**What you will do**
Everything from the line containing "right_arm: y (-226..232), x" through the last line of the listing below should be returned exactly, except for pictures.
· · · ·
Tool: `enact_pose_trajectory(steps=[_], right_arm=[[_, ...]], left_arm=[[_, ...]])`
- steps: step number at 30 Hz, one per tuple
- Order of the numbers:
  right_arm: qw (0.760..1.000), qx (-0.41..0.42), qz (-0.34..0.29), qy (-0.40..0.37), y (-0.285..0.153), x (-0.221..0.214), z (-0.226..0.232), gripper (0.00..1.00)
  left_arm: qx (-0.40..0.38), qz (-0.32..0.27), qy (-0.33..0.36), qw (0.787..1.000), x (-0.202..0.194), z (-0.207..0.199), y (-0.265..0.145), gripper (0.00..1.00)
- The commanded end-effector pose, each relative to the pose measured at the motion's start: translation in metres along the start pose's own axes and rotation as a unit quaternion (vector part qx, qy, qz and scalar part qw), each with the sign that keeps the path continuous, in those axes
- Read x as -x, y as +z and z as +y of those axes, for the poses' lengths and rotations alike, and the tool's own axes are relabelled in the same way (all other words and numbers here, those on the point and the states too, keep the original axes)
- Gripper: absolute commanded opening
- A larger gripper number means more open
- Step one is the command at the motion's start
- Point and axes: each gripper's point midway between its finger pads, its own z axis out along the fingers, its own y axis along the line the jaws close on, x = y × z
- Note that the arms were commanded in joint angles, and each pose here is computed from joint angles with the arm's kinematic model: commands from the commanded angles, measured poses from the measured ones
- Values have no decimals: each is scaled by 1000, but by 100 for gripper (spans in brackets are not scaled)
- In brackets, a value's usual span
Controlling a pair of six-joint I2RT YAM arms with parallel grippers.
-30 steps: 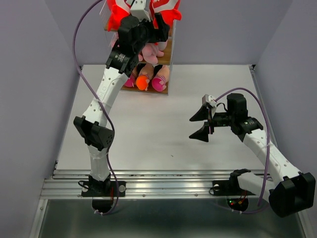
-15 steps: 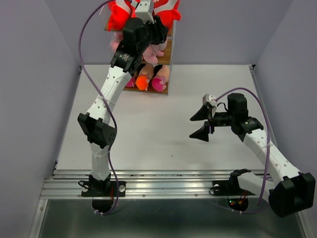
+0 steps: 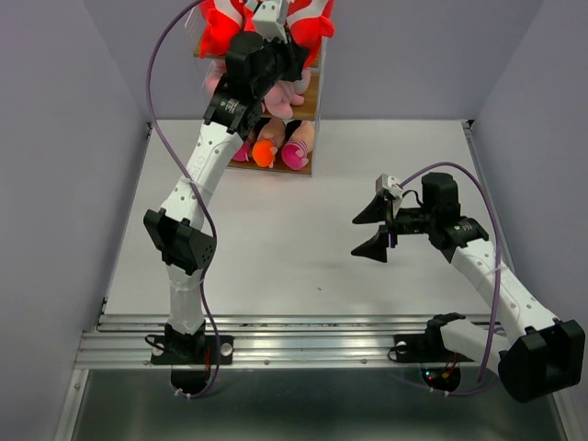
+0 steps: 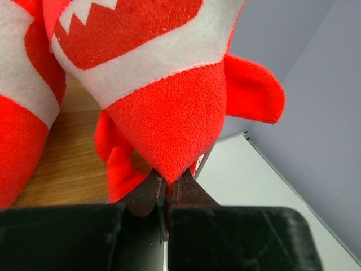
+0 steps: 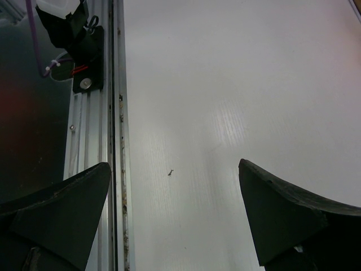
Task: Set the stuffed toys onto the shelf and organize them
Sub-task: Grab a stuffed toy with the left arm
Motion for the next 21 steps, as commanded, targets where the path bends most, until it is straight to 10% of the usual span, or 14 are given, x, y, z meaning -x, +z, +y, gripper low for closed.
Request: enact_pose_trajectory(steps=[1, 21], right_arm=[[1000, -8, -7, -23, -2, 4, -4, 100], [999, -17, -10, -29, -5, 9, -5, 100]], left_arm=[[-57, -99, 42, 993, 82, -36, -32, 0], [-148, -140, 100, 974, 124, -86, -94, 0]])
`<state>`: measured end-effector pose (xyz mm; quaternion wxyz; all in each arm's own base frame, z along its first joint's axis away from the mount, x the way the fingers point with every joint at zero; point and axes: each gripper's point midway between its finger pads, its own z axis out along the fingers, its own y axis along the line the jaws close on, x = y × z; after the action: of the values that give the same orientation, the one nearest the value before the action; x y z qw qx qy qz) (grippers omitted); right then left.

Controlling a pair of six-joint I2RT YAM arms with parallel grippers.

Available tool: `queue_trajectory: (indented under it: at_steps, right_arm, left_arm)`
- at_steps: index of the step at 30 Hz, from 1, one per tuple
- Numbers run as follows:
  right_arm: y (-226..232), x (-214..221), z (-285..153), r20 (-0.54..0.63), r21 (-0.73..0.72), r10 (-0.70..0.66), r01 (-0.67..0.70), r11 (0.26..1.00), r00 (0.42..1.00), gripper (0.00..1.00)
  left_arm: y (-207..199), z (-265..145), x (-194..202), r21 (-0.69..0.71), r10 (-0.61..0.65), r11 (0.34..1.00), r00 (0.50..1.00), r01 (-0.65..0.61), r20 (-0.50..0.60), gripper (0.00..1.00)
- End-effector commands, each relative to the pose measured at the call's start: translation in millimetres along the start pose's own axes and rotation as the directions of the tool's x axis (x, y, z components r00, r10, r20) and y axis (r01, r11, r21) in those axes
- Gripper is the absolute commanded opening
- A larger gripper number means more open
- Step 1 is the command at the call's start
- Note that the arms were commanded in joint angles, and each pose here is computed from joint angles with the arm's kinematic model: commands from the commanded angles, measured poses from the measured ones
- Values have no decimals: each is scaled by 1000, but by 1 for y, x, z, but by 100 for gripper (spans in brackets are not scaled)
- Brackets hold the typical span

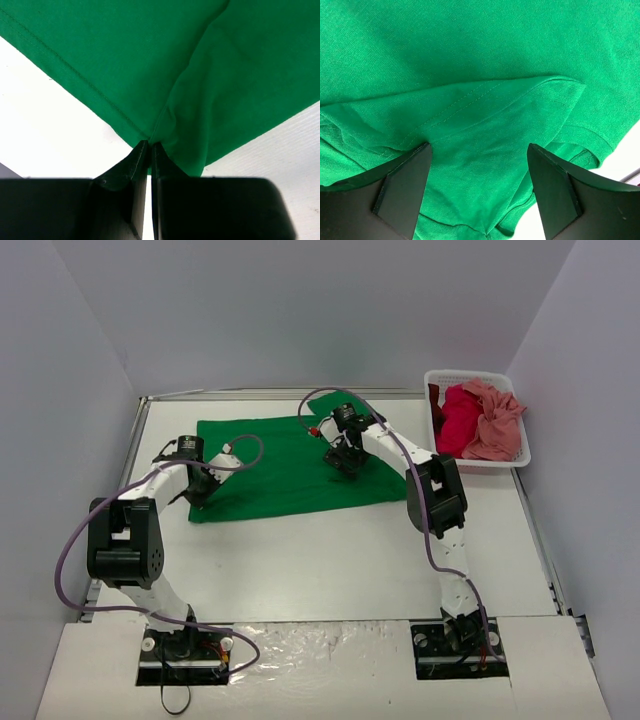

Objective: Fold and stack the t-shirts
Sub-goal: Fold the flattened tshirt in 1/3 of the way

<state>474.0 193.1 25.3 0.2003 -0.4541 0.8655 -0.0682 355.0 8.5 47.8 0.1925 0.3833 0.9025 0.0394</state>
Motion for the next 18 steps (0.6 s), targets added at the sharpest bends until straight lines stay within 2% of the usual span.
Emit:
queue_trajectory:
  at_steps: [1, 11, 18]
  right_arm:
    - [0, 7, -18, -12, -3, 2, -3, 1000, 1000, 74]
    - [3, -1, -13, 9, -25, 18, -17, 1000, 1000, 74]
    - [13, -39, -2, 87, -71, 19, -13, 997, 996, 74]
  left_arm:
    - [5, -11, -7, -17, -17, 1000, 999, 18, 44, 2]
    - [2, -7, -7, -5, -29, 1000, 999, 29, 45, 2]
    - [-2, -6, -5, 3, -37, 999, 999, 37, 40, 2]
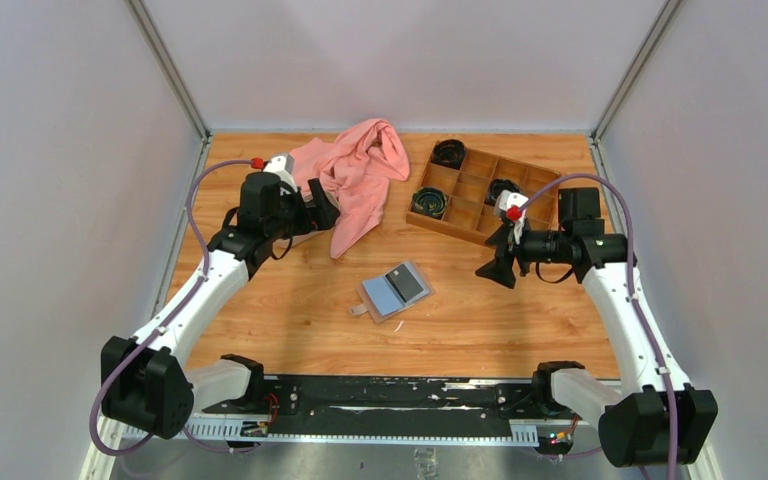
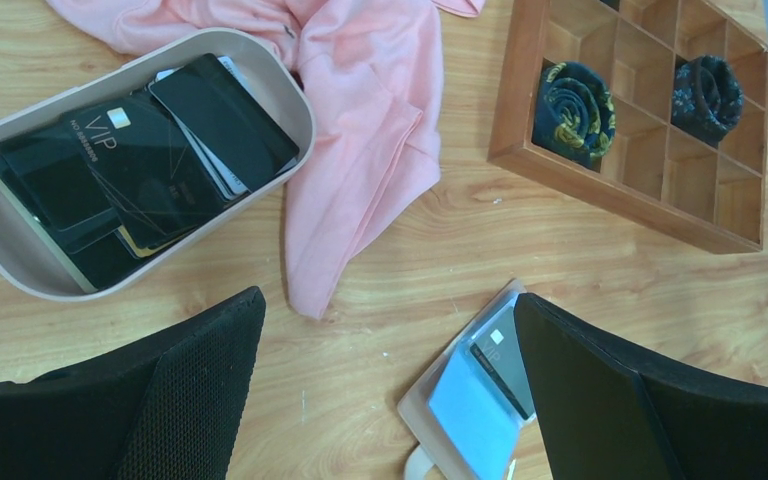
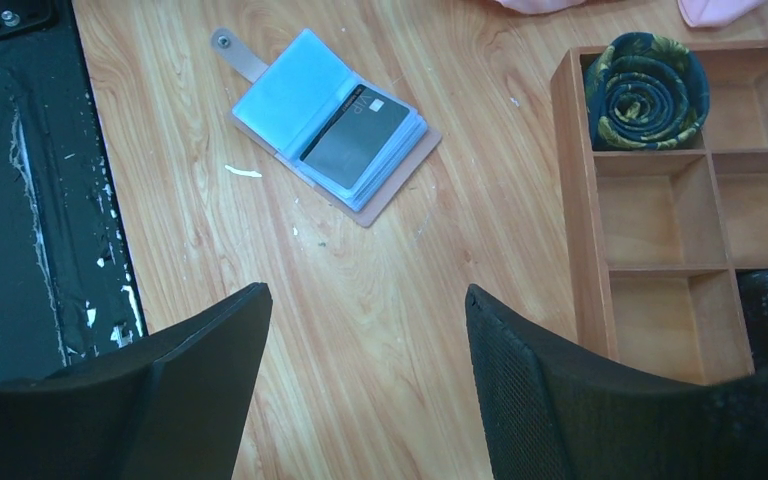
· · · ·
**Solution**
  right_arm: y (-226..232), x (-214..221), z (-285..153), r20 (-0.54..0.63), r21 (-0.73..0.72), r10 (-0.70..0.66), r01 (-0.67..0.70), r11 (0.26..1.00), r00 (0.42..1.00), gripper (0.00..1.00)
  left_arm: y (-207..199), z (-265..145), x (-194..202), r21 (-0.69..0.71), r10 (-0.61..0.65), r11 (0.34..1.00), r00 (0.50..1.00), r01 (-0.65..0.61), r20 (-0.50..0.60), gripper (0.00..1.00)
- End-effector commands, each relative to the pose measured at the call's start: translation in millimetres along the start pose's own axes and rotation as the directions of the tool's x axis (x, y, z components r00, r10, r20) and y axis (r01, r11, r21) in those axes
- Gripper is the absolute commanded opening
- A larger gripper number means more open
- Step 1 is the command at the call's start
- Note that the arms were commanded in joint angles, and each pose here is computed from joint angles with the arm's kinematic model: commands from the commanded angles, measured poses from the measured ones
- Values have no decimals: each is scaled by 1000, but by 1 for y, x, z, but by 100 for gripper (spans in brackets are not scaled)
- Brackets hold the typical span


Objective: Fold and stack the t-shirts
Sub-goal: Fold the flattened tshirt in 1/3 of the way

<state>474.0 193.1 25.3 0.2003 -0.4541 0.8655 -0.0682 355.0 8.5 47.8 0.1925 0.3833 0.9025 0.0394</state>
Motion for the next 18 steps (0.6 s), targets added at the sharpest bends until straight lines stay within 2% of the usual span.
Emit:
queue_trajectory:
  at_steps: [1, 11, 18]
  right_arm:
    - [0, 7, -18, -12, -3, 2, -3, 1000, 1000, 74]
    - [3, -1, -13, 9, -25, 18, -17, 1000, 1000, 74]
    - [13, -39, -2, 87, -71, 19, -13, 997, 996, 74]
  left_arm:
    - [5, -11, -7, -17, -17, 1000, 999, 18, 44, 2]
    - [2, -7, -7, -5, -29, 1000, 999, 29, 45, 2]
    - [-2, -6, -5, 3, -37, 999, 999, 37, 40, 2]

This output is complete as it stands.